# **Theory Questions**

1. **Key Differences Between SQL and NoSQL Databases?**
  > SQL: Data stored in table-based structure, uses schema and good for complex queries.

  > NoSQL: Data stored in document/graph/key-value based, schema-less, good for fast and scalable apps.

2. **What Makes MongoDB Good for Modern Applications**
  > Since mongoDB is flexible , easy to scale and handles large amounts of data, its is good for large and rapid application growth.

3. **Concept of Collections in MongoDB?**
  > A collection is like a table in SQL. It holds multiple documents in MongoDB.

4. **How MongoDB Ensures High Availability Using Replication?**
  > MongoDB uses replication sets that maintain the same data set with one primary and multiple secondary nodes. If the primary fails, a secondary takes over.

5. **Main Benefits of MongoDB Atlas?**
  > MongoDB Atlas provides an easy way to host and manage your data in the cloud.

6. **Role of Indexes in MongoDB?**
  > Indexes speed up data searches. Without indexes, MongoDB scans every document which makemit slow to search data.



7. **Stages of the MongoDB Aggregation Pipeline?**
  > An aggregation pipeline consists of one or more stages that process documents: Each stage performs an operation on the input documents. Example- `$match`, `$group`, `$sort`, `$set`, `$unset`, `$limit`

8. **What is Sharding in MongoDB? How is it Different from Replication?**
  > Sharding: Splits data across servers for load balancing.

  > Replication: Copies data for backup and high availability.

9. **What is PyMongo, and Why is it Used?**
  > PyMongo is a python library to connect with MongoDB from Python apps.



10. **ACID Properties in MongoDB Transactions?**
  > Ensures Atomicity, Consistency, Isolation, Durability — like SQL, to make sure data is correct and safe during multi-document operations.


11. **Purpose of MongoDB’s explain() Function?**
  > It shows how a query is executed and return information about the write information.

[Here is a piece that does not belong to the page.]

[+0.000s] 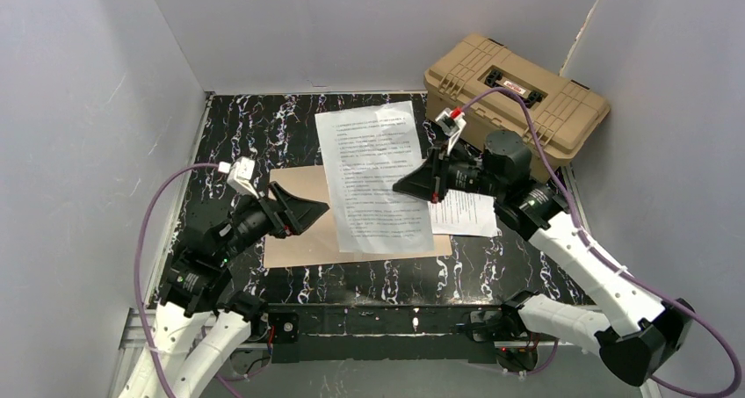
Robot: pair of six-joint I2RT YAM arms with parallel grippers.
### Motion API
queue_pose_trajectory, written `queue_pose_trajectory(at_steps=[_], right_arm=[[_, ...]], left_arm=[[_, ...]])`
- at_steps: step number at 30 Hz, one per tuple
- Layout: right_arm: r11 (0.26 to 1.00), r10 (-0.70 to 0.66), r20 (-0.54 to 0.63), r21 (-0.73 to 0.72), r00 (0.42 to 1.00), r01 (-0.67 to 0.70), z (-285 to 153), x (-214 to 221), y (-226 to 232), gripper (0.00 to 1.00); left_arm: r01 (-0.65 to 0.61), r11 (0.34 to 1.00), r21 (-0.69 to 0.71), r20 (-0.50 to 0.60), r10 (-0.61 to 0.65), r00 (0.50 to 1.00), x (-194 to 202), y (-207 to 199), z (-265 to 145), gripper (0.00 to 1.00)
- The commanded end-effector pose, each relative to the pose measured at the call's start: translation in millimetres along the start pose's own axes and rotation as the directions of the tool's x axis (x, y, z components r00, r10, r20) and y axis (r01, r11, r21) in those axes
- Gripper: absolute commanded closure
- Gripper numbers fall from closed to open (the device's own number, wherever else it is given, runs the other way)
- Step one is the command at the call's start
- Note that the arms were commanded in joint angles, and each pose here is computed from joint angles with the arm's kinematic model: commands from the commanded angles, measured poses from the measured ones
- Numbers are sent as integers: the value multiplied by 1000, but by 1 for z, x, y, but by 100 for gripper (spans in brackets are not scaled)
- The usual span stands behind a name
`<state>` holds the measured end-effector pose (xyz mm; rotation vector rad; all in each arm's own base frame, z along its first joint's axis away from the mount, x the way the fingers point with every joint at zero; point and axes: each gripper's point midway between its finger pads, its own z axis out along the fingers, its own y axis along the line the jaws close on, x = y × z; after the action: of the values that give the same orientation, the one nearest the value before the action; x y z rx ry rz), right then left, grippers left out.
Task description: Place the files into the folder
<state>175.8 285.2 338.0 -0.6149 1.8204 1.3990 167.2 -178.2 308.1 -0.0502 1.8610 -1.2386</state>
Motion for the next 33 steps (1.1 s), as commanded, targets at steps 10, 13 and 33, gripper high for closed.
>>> queue_pose_trajectory(at_steps=[10,13,33], right_arm=[[998,-65,19,-16,998,65,53,-32,-30,99],[999,-45,7,-17,999,46,69,-32,-42,99],[998,-36,-48,-45,998,34,153,-20,-112,99]], left_arm=[[57,684,-727,47,-32,998,25,153,-58,2],[66,643,-763,56,-36,998,29,170,-56,2],[238,356,-904,246,-25,969,20,262,-47,2]])
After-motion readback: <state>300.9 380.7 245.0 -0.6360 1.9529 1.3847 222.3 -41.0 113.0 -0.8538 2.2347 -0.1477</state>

Helps optimize performance by showing use of indexes, scan types, etc.


12. **How MongoDB Handles Schema Validation?**
  > By defining rules for documents like field types, required fields to control data structure.

13. **Difference Between Primary and Secondary Node in Replica Set?**
  > Primary: Accepts writes and reads.

  > Secondary: Copies data from primary and can serve read-only queries.

14. **Security Mechanisms MongoDB Provides?**
  > It provides Authentication, authorization, encryption and auditing.

15. **Concept of Embedded Documents and When to Use Them?**
  > This allows the storage of related data within a single parent document, creating a hierarchical data structure.

16. **Purpose of MongoDB’s $lookup in Aggregation?**
  > It joins documents from another collection, like SQL joins.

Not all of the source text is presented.